Washington has said it will watch Chen’s treatment closely, and any effort by Beijing to fetter his activities could provide a new source of contention.
Cohen said that as Chen warily weighed his options a suggestion that Obama could make a statement on the case to keep pressure on the Chinese helped him decide to accept the deal. There was no word from the White House on the idea.
But it is far from certain that Chinese authorities, especially nervous with a leadership succession later this year, will grant him free rein -- or that local officials will cooperate.
“The real question is going to be how are they going to put flesh on the bare bones of this agreement,” said Cohen, a leading expert on the Chinese legal system.
The U.S. State Department denied reports that Chinese officials made threats to Chen’s family during the negotiations or that U.S. diplomats reported any such threats to Chen.
Cohen said he could not confirm the reported threats and added, “Chen himself did not say that to me.”
“I do know (Chen) was told that if he chooses to stay in the embassy, that the Chinese authorities were very unlikely to allow him to do so with his family,” said Cohen.
A U.S. official earlier said that Chen had asked to make a call to Clinton from the car while he was being driven to a Beijing hospital, escorted by U.S. Ambassador Gary Locke. The official quoted Chen as telling Clinton: “I want to kiss you.”
The drama over Chen threatens to overshadow this week’s U.S.-China talks.
Quite apart from the importance of developing ties between the world’s two largest economies, both governments are aware of the impact the case could have on their domestic politics.
Later this year, U.S. President Barack Obama will seek a second term, knowing that his Republican foes are already accusing him of being too soft on China. They may now criticise him for not doing enough to ensure the activist’s safety.

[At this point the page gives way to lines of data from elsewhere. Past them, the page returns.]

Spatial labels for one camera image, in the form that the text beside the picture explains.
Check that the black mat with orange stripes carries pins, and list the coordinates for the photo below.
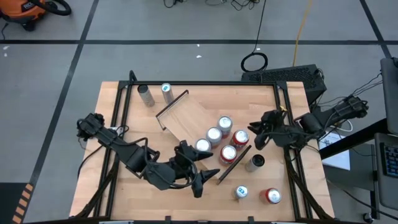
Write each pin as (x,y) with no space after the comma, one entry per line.
(9,205)

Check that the white Celsius slim can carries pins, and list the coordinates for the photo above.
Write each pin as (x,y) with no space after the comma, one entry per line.
(257,160)
(146,96)

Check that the black table edge clip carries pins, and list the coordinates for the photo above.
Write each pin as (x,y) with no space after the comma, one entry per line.
(168,218)

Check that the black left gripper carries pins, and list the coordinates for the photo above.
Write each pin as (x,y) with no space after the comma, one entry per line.
(183,166)

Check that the black diagonal beam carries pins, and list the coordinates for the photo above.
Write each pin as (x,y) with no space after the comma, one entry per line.
(357,138)

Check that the black caster wheel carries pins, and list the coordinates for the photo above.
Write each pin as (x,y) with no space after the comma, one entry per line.
(367,216)

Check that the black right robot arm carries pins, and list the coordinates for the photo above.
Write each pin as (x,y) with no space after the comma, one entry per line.
(342,110)

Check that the silver red Spindrift can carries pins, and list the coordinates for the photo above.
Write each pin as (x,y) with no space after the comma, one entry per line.
(202,144)
(214,134)
(224,123)

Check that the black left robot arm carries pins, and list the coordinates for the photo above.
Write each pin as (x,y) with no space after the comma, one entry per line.
(130,152)

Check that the red Fanta can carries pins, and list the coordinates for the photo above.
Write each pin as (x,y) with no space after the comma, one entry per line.
(273,196)
(228,153)
(241,137)

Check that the silver blue slim can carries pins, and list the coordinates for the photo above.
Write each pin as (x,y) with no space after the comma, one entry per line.
(167,91)
(241,191)

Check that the white paper sheet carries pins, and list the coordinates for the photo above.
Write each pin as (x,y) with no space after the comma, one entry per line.
(337,158)

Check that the orange shop vacuum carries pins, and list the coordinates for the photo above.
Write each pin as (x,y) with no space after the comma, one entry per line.
(21,9)

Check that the wooden shelf with black legs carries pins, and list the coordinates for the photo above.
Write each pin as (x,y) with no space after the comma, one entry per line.
(186,118)

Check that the small yellow tag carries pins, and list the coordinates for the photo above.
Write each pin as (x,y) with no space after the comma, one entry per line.
(283,108)

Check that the black perforated control box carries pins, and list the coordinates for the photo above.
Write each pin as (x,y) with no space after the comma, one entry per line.
(289,76)

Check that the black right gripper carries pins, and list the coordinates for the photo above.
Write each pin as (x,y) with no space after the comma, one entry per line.
(278,132)

Also later this year, China’s ruling Communist Party will bring in a new set of leaders, a normally well choreographed process that has been wrong-footed by a scandal enveloping senior leader Bo Xilai. That too was triggered after a senior Bo aide sought refuge in a U.S. diplomatic mission.

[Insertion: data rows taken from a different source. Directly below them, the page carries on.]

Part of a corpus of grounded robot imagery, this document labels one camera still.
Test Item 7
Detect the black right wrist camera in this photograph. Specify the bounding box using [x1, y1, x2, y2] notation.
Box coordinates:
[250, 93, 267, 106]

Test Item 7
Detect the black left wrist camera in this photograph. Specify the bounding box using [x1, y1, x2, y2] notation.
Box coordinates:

Some analysts said the issue appears to have divided the top leadership and may have upset hardliners who want to keep a firm lid on any thing they see as undermining party rule.
The Chinese Foreign Ministry’s first public reaction was anger. “The U.S. method was interference in Chinese domestic affairs, and this is totally unacceptable to China. China demands that the United States apologise over this, thoroughly investigate this incident, punish those who are responsible, and give assurances that such incidents will not recur,” ministry spokesman Weimin said in a statement.
Rights lawyer Teng Biao said he had spoken briefly with Chen’s wife, Yuan Weijing, and that both she and their two children were now in Beijing. He had no details on how they had been treated since Chen escaped.
Censors were still blocking searches for Chen’s name on China’s wildly popular Twitter-like service Weibo, but many people were able to skirt restrictions by simply calling him “the blind lawyer.”
“I’ve beaten the censors to find out about this great event - respect to the blind lawyer,” wrote one user.
“The blind lawyer has broken out from the stockade to freedom. So gratifying,” added another.